We’ve been home exactly one month. Addie is on several meds twice a day: digoxin, enalapril, carvedilol, Lasix and Aldactone, as well as baby aspirin every other day. She has an ng tube and is having trouble gaining weight but, she is nursing and has started taking purees twice a day. And other than the not gaining weight, she’s doing really well. She’s smiley and happy and babbles to herself and loves to watch her brother and sister. She isn’t rolling over or sitting up or crawling or doing anything most almost 10-month-old babies do. And I am guessing that will take time. We are starting PT and possibly OT soon. We are working with a nutritionist and going to acupuncture three times a week. And the best news is that we had an echo last Thursday and it showed improvement.

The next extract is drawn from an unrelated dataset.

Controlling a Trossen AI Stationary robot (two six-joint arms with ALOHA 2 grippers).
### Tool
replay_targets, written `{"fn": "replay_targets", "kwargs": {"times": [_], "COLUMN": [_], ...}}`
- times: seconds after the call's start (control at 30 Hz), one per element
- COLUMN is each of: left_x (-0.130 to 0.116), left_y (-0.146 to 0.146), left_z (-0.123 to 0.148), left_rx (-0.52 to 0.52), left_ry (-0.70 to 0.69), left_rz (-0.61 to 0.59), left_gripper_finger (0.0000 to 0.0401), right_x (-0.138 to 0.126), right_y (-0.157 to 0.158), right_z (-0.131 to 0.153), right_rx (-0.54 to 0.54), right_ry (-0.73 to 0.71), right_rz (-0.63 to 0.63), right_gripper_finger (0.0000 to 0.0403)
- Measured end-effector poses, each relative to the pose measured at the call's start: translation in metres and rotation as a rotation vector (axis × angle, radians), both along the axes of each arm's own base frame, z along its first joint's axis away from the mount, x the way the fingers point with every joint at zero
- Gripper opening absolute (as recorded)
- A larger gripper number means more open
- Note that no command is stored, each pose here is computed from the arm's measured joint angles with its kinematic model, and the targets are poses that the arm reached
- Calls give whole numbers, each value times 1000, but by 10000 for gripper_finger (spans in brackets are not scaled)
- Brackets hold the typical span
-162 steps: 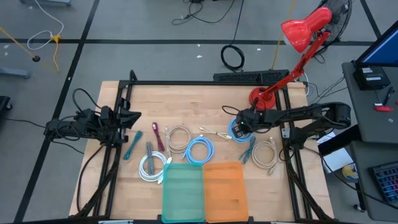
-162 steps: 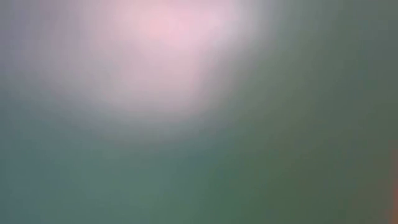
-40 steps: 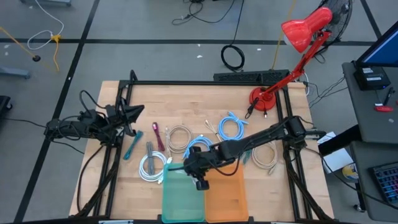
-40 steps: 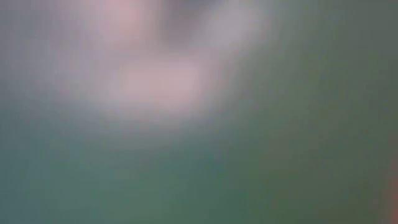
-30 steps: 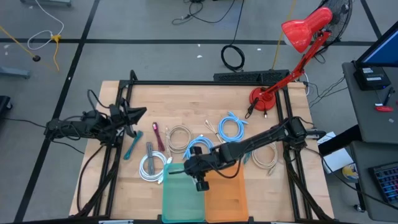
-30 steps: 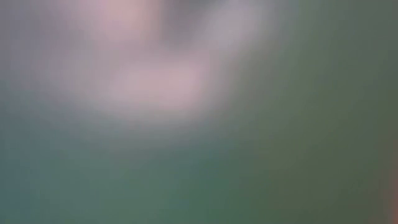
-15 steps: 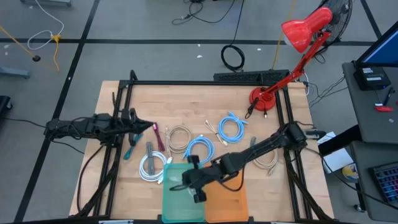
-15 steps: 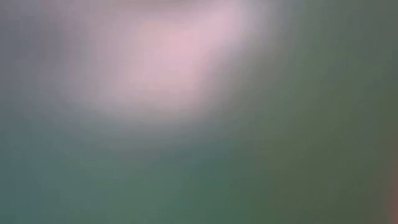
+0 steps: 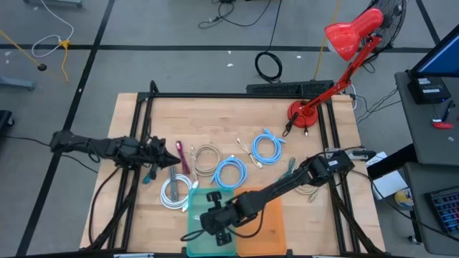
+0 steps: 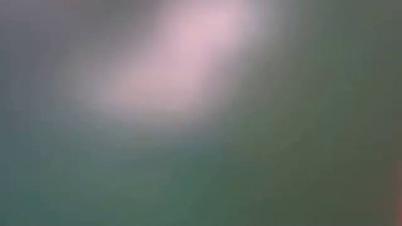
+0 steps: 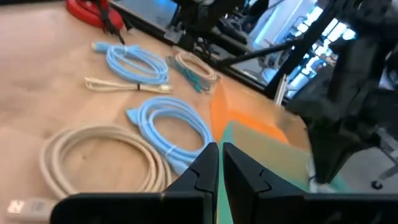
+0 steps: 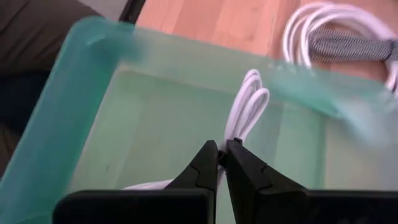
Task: Pick & Place USB Port
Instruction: Put the white charger cable into the green bin
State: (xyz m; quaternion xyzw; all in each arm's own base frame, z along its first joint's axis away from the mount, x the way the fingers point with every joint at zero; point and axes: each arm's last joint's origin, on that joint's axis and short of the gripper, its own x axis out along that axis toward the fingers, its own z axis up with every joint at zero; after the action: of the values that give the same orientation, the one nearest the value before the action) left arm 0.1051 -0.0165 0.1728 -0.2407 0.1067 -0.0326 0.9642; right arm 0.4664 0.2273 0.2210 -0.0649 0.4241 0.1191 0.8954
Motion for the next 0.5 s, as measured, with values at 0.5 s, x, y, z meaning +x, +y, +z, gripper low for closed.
{"fn": "replay_targets", "kwargs": {"times": [0.5], "left_x": [3], "left_y": [-2], "left_z": [-15], "left_rx": [-49], "left_ry": [2], "left_rz": [-2], "left_gripper_finger": [24], "right_x": [-25], "right_y": [48], "right_z": [1], "right_rx": [23], "right_ry": [-14], "right_rz": [83], "right_gripper_finger": [7]}}
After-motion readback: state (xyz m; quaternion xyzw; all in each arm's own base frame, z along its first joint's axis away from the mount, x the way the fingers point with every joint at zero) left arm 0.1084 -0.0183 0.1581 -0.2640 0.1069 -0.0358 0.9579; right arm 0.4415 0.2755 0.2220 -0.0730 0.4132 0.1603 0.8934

Her mitral regurgitation is moderate and her ejection fraction is 45%. Pretty good when you consider it was 7!! We love her so much and know her heart will continue to get stronger and she will start to put on weight and have a beautiful life. I am forever grateful to Dr. Vaughn Starnes and all of the doctors and nurses in the CTICU at Children’s Hospital Los Angeles. Thank you for saving our beautiful girl.
August 2010 Update
I know it hasn't been long since our original submission but I have such great news I had to write with an update. We saw our amazing cardiologist, Dr David Ferry, this week and got the best news. Addie has normal heart function. He said you can tell her heart has been through something but her MR is holding at moderate and her EF is in the 50s or 60s! And her shortening fraction is 36 (normal is 19-42 I believe). also, she is off the ng tube and gaining weight!!!! And she is rolling over. We are so happy, so grateful, what a blessing!! I cannot say enough how thankful I am to the heroes at CHLA- especially to Dr Vaughn Starnes and his amazing team of doctors and nurses in the CTICU. They are in the business of making miracles happen!!!